Cell culture and transfections

MEF and HEK293T (American Type Culture Collection, CRL-3216) cells were grown in DMEM supplemented with 10% FBS and 1% L-glutamine in a humidified, 5% CO₂ incubator at 37 °C.

Primary BAT and iWAT culture and differentiation

The stromal vascular fraction from BAT and iWAT of 6 to 8 weeks old mice were obtained by collagenase digestion, as previously described (70). Briefly, the digested was tissue centrifuged at 700g for 10 min. The pellet was resuspended in culture medium (10% FBS, 1% Pen-Strep DMEM) and filtered through a 70-μm cell strainer (BD BioSciences; 352350). Cells were centrifuged again at 700g for 10 min and plated in the same medium. After reaching confluence (day 0), cells were placed in the differentiation induction medium (DMEM with 10% FBS, 1% Pen-Strep, 5 μg/ml insulin (Sigma-Aldrich; I-0516), 1 nM triiodo-L-thyronine (T3; Sigma-Aldrich; T-2877), 2 μg/ml dexamethasone (Sigma-Aldrich; D-1756), 0.125 μM indomethacin (Sigma-Aldrich; I-7378), 0.5 mM IBMX (Sigma-Aldrich; I-5879), and 1 μM rosiglitazone (Sigma-Aldrich; R-2408). On day 2, cells were placed in the maintenance medium (DMEM with 10% FBS, 5 μg/ml insulin, and 1 nM T3) and were used on days 6 to 7 upon complete maturation.

Plasmid transfection

Plasmids were transfected with PEI or Lipofectamine 3000 transfection reagent into 80% confluent cells.

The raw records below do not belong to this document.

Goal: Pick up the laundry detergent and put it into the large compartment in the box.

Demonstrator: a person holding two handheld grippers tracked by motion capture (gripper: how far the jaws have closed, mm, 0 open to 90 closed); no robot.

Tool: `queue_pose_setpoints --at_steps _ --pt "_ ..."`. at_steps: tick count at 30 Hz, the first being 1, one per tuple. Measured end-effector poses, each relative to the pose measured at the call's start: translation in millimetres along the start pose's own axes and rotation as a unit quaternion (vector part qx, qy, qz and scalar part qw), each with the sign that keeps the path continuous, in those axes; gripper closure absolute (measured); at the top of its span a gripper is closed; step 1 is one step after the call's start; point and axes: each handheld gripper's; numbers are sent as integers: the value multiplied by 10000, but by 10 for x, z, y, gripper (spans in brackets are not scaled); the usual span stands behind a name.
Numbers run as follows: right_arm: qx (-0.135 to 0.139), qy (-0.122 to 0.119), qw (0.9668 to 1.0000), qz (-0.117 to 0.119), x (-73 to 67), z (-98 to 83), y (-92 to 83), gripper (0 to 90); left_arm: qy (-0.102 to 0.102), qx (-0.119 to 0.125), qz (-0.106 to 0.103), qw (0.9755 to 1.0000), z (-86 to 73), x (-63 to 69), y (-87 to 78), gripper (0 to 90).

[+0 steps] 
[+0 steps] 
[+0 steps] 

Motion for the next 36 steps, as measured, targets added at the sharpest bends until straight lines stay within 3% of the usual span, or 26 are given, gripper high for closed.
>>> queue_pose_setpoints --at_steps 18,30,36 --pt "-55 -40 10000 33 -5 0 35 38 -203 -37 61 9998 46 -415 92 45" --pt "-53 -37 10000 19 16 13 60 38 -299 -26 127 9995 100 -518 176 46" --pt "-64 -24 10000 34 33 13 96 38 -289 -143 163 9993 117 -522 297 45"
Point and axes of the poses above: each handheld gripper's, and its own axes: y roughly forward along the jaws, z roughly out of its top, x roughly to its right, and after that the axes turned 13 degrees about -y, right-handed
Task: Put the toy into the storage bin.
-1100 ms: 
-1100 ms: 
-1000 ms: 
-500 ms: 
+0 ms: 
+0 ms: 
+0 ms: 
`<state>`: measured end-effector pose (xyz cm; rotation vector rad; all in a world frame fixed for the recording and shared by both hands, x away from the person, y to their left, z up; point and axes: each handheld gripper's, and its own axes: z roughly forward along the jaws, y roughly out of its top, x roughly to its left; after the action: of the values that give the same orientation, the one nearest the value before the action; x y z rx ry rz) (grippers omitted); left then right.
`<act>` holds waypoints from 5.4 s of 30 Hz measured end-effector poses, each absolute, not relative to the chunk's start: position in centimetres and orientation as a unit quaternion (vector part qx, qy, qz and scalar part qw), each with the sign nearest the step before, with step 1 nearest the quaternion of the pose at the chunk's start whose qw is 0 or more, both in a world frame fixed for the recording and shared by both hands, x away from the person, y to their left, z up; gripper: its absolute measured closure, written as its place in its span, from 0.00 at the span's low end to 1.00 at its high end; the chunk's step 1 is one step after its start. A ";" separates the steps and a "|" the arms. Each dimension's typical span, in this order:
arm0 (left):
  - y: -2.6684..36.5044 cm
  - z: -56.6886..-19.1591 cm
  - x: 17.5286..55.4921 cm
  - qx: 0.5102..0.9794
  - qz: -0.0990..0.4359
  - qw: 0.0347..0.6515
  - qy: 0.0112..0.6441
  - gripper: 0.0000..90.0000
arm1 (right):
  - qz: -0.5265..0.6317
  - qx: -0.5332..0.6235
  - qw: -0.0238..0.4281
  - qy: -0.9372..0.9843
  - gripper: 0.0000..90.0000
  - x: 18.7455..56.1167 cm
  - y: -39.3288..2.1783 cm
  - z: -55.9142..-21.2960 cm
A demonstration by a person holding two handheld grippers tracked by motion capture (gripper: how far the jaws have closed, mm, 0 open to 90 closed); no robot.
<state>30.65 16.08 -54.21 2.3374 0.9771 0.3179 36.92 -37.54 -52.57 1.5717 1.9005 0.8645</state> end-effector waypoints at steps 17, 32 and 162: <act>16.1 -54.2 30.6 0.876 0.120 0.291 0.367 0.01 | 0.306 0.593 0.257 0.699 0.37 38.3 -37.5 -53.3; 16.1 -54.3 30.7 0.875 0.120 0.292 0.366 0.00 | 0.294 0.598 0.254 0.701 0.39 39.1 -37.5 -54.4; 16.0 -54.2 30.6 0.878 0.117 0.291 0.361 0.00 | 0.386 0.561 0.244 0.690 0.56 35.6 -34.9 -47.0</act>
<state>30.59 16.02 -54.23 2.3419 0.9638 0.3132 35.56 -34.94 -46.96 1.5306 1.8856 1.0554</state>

siRNA, miRNA (mimic or inhibitor) electroporations

HEK293T or MEF cells were electroporated with PRKRA siRNA (100 nM) or all-star negative control scrambled siRNA (100 nM), mirVana-miR-181c-5p mimic (100 nM), scrambled miR (100 nM), miR-181c-5p antagomiR (100 nM), and control antagomiR (100 nM) using the Neon electroporator (Thermo Scientific) and manufacturer-provided electroporation conditions for different cell types, as described earlier (71).

Bafilomycin A1 and CCCP treatments

Cells were treated with 10 μM CCCP or 50 nM bafilomycin A1 for 16 h when indicated.

RNA isolation and qRT-PCR

Total cellular RNA was isolated by TRIsure Reagent (Bioline; BIO-38033) and reverse transcribed by using RevertAid First strand cDNA synthesis kit (ThermoScientific; K1691) to complementary DNA (cDNA), according to manufacturer’s protocol. cDNAs were amplified using specific primers and Power-Up-SYBR green (Applied Biosystems, A25742). miScript II RT kit (Qiagen; 2128160) was used for miR conversion to cDNA. miScript primer assay for mature miR-181c-5p (MS00032382), pre-miR-181c (MP00004424), and RNU6-2 (MS00033740) were from Qiagen. MiR expression analysis was performed using miScript Quantitec SYBR green kit (Qiagen; 204143). Gene expression was quantified using the relative threshold ΔΔCt method: ΔΔCt = (primer efficiency)^ˆ(−ΔΔCt), where ΔΔCt means ΔCt (target gene) −ΔCt (reference gene), as previously described (72).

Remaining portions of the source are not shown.